Some mammals within the Carnivora and Primates exhibit eusocial tendencies. Perhaps most notable are meerkats (Suricata suricatta) and dwarf mongooses (Helogale parvula). These show cooperative breeding and marked reproductive skews. In the dwarf mongoose, the breeding pair receives food priority and protection from subordinates and rarely has to defend against predators.[36]
In humans
An early 21st century debate focused on whether humans are eusocial.[37] Edward O. Wilson, in his controversial[1][38][39] 2012 book, The Social Conquest of the Earth, referred to humans as a species of eusocial ape. He supported his reasoning by stating our eusocial similarities to ants, and by observing that early hominins cooperated to rear their children while other members of the same group hunted and foraged; he noted that all eusocial species went through just such a stage of collective rearing.[1] Humans also fall under some of Wilson's original criteria of eusociality (some kind of division of labor, overlapping generations, and cooperative care of young including ones that are not their own). Wilson argued that through cooperation and teamwork, ants and humans gain a type of "superpower" that is unavailable to other social animals that have failed to make the leap from social to eusocial. In his view, eusociality creates the superorganism.[40]
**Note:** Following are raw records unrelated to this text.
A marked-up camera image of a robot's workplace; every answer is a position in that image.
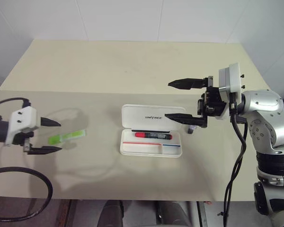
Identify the white open pencil case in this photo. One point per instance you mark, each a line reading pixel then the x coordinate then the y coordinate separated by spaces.
pixel 153 146

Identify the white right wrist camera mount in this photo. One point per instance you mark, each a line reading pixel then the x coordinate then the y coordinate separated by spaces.
pixel 234 78

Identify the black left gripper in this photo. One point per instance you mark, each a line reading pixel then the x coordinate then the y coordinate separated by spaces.
pixel 26 136

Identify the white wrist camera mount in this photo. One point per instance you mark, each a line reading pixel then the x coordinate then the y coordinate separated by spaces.
pixel 23 118
pixel 234 78

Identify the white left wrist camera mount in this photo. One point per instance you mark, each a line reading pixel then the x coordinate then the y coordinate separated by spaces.
pixel 23 118

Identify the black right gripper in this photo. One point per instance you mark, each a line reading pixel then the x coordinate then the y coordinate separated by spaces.
pixel 213 101

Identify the green highlighter marker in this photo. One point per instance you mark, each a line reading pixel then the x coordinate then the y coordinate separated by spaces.
pixel 66 137

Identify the dark rounded shape under table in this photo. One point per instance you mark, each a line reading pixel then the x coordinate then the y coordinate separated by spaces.
pixel 112 214
pixel 172 214

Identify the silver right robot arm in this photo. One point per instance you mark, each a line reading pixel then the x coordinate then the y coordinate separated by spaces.
pixel 265 104

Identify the red marker with black cap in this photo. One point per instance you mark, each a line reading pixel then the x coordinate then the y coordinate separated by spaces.
pixel 153 136
Wilson's claims created a vigorous debate.[1] Summarizing the positions taken, Herbert Gintis noted that Wilson explicitly diverged from the general view that human sociality is accounted for by W. D. Hamilton's inclusive fitness theory, formulating instead a controversial theory of group selection. Wilson's claims, especially as formulated in his 2010 paper with Nowak and Tarnita,[41] were "vigorously rejected"[1] by up to 134 scientists at a time, writing in the same journal, Nature, as well as by well-known individuals like Richard Dawkins[38] and Steven Pinker.[39] Dawkins noted that human groups involve many unrelated families who may cooperate to a high level, but do not have reproductive division of labor.[38] Gintis further observed that biological altruism cannot exist in "advanced eusocial species", because altruism by definition reduces fitness: but non-reproductive workers already have a fitness of zero. Gintis thus agreed with Dawkins that humans are not eusocial, though he suggested some changes to Hamilton's rule to make it more complete.[1]
Evolution
Phylogenetic distribution
Eusociality is a rare but widespread phenomenon originating in members of the seven aforementioned orders (Isoptera is now an infraorder)- Rodentia (mole-rat)s, Decapoda (snapping shrimp), Thysanoptera (thrips), Hemiptera (aphids), Isoptera (termites), Coleoptera (ambrosia beetles), and Hymenoptera (ants, bees, and wasps). All species of termites are eusocial, and it is believed that they were the first eusocial animals to evolve, sometime in the upper Jurassic period (~150 million years ago).[42] All other orders also contain non-eusocial species, including many lineages where eusociality was inferred to be the ancestral state. Thus the number of independent evolutions of eusociality is still under investigation.
Paradox
Prior to the gene-centered view of evolution, eusociality was seen as an apparent evolutionary paradox: if adaptive evolution unfolds by differential reproduction of individual organisms, how can individuals incapable of passing on their genes evolve and persist? In On the Origin of Species, Darwin referred to the existence of sterile castes as the "one special difficulty, which at first appeared to me insuperable, and actually fatal to my theory".[43] Darwin anticipated that a possible resolution to the paradox might lie in the close family relationship, which W.D. Hamilton quantified a century later with his 1964 inclusive fitness theory. After the gene-centered view of evolution was developed in the mid 1970s, non-reproductive individuals were seen as an extended phenotype of the genes, which are the primary beneficiaries of natural selection.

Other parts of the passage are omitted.